Letztendlich dann doch überraschend einfach und profan penetrierte die Rasierklinge den schwarzen Edding-Startpunkt. Relativ gering die Mühe in der Jim-Beam-seligen Betäubung, die gestrichelte Schweine-Schwarten-Strichellinie entlangzuzeichnen.
Er war sogar stolz darauf, die Kollateral-Schäden im Vornherein bedacht zu haben. Für die illegale Raumpflegerin aus Mexiko ohne Sozialversicherungsnummer hatte er präventiv einen Briefumschlag neben die Dusche drapiert. "I am sorry for you seeing this. Find enclosed some pain-relieving help!" Seine letzten 4000 Dollar sollten ihr und ihrer Familie über den Schock im Angesicht des Todes hinweghelfen.
Und dazu hatte er jetzt kein Problem, seinen roten Lebenssaft im vom warmen Wasser hellrot gefärbten Strudel in die Abflussfotze hineinwabern zu sehen.
Er hatte Gott besiegt! Und traf bald Nietzsche.

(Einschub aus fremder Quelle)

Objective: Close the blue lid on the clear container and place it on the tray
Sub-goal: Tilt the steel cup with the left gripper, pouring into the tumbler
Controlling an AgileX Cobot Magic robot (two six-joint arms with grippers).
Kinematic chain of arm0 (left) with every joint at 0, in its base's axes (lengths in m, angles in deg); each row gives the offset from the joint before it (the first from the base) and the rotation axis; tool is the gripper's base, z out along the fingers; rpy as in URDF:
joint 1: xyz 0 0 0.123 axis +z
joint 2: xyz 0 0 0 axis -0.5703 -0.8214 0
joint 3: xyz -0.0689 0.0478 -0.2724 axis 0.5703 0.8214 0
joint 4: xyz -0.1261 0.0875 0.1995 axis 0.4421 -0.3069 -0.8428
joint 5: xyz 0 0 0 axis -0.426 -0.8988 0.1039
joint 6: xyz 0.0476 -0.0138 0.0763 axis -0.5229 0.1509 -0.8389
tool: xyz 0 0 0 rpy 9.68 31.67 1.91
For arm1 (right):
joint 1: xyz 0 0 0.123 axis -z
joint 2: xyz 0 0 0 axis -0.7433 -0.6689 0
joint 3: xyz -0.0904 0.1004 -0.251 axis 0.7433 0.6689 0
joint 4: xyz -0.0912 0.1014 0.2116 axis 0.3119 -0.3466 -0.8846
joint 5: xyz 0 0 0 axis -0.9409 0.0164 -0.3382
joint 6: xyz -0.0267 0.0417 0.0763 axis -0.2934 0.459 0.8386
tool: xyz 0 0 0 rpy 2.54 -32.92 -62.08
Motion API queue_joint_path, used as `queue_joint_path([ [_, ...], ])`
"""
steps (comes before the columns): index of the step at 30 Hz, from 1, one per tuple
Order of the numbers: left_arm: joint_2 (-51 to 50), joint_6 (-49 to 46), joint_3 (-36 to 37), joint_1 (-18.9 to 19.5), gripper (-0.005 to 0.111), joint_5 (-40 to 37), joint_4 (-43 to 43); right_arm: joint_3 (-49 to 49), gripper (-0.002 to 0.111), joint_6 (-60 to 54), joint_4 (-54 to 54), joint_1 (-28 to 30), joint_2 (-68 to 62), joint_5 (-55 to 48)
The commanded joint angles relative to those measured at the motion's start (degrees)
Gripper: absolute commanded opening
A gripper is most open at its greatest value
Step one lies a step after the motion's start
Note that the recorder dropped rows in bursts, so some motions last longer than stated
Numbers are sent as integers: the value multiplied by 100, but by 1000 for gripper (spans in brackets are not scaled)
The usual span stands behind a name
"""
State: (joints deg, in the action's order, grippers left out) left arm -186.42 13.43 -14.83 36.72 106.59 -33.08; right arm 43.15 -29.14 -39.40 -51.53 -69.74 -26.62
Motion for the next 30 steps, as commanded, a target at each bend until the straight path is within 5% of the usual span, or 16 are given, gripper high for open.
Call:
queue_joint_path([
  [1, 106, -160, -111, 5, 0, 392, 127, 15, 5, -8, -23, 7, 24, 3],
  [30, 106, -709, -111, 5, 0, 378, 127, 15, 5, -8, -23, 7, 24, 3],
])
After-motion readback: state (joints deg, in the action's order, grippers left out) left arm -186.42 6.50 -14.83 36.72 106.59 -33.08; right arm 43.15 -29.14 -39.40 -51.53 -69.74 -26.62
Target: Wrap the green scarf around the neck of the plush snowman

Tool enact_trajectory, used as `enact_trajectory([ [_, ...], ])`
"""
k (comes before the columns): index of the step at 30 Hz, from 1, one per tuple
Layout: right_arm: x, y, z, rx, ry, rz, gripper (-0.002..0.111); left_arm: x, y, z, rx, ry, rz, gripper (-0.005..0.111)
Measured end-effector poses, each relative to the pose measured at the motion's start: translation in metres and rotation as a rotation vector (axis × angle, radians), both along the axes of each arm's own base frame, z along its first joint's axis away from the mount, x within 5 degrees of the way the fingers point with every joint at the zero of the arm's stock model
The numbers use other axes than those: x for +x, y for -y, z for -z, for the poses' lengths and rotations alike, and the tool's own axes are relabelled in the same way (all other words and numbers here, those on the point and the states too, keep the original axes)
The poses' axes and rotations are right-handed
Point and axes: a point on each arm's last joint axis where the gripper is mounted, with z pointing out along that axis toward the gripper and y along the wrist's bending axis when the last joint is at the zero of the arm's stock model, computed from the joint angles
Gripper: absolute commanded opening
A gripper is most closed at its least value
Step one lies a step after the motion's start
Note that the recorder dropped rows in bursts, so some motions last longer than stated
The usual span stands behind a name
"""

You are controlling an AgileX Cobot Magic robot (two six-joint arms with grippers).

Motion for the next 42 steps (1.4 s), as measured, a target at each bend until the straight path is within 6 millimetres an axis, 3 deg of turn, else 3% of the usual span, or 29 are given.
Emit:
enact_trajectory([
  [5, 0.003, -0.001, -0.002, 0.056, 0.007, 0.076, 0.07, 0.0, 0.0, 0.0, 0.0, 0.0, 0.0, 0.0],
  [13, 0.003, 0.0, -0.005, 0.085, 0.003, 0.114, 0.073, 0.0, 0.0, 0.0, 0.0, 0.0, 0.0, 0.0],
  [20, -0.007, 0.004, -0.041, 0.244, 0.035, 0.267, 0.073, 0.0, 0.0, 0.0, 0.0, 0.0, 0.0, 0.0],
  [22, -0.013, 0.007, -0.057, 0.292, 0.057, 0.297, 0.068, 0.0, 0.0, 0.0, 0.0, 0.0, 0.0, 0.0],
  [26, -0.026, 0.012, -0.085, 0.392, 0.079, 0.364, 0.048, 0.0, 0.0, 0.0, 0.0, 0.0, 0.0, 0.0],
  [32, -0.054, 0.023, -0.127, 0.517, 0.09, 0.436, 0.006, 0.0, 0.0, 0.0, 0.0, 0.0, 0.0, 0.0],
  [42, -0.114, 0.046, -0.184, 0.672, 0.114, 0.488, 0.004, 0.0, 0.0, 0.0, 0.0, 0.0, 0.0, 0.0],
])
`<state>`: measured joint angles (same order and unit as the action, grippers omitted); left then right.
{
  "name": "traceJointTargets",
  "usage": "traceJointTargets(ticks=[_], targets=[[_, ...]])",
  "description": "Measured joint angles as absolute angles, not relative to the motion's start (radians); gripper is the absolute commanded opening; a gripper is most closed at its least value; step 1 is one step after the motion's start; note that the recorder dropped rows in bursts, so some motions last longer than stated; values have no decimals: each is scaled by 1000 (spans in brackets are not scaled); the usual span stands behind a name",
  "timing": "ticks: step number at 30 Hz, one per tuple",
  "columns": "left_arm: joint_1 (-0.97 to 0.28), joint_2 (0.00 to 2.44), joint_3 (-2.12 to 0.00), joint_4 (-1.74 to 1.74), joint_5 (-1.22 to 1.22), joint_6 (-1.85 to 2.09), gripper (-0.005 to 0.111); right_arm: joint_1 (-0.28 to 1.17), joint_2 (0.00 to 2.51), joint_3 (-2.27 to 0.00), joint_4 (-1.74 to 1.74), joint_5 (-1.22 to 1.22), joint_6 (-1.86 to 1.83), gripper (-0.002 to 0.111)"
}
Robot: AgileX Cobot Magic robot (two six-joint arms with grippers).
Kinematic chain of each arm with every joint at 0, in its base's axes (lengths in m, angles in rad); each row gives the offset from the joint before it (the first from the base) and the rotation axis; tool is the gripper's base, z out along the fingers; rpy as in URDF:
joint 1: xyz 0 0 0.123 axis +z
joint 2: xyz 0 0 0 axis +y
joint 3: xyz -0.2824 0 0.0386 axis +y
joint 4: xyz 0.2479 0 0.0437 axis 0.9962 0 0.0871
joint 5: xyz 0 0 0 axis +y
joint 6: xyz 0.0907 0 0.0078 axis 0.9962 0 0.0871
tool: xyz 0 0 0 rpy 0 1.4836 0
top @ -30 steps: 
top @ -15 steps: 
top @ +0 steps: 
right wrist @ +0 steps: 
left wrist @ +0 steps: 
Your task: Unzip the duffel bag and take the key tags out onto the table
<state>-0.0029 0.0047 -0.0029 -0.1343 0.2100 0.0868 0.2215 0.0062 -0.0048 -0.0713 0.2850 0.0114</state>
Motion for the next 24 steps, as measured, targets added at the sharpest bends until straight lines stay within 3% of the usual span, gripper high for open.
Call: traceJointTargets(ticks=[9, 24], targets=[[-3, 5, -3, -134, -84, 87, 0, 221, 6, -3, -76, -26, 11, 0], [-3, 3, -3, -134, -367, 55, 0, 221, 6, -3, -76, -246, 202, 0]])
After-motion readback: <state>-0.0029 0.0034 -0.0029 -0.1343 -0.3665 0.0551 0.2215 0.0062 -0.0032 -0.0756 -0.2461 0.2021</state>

Das Blut pulsierte mit 120 beats per minute (my HOUSE is your HOUSE) aus der klaffenden Ritze.
Und da wurde er übermütig. Durch die viel zu leicht genommene Barrikade des schier unüberwindbaren Lebenswillens, einem schwächlichen Daueroptimisten mit dünnem Nervenkostüm, trumpfte er auf.
Er erinnerte sich nämlich unvermittelt an (Tim Burton's) Sweeny Todd's Klingenführung. (Exkurs: Geil, geil, geil! Denn Johnny Depp durfte die Rakete mit Hunter S. Thompsons selbstgegrillter Asche zünden. Er liebte Johnny Depp. Er liebte Hunter S. Thompson ["No More Games. No More Bombs. No More Walking. No More Fun. No More Swimming. 67. That is 17 years past 50. 17 more than I needed or wanted. Boring. I am always bitchy. No Fun -- for anybody. 67. You are getting Greedy. Act your old age. Relax -- This won't hurt."]. Er liebte Johnny Depp als Hunter S. Thompson Und Terry Gilliam allemal.)
Also zog er sich die Klinge noch mal fein säuberlich horizontal durch die Kehle.
Scheiße, kein Spiegel! Wie erhaben wäre es im Moment des Ablebens gewesen, das Gesicht des ersten Mordopfers durch eigene Hand zu erblicken.
Man konnte eben nicht alles im Voraus planen. Profan dieser Gedanke im Moment der ablebenden Erleichterung.
Langsam ergraute der Blick. Der letzte Vorhang fiel noch langsamer. Er verneigte sich vor dem imaginierten Publikum. Er fiel vornüber.
Die letzte Dunkelheit nahm von ihm Besitz.
Er war angekommen.
Endlich!
Und der Rückflug verfiel. Zum letzten Mal!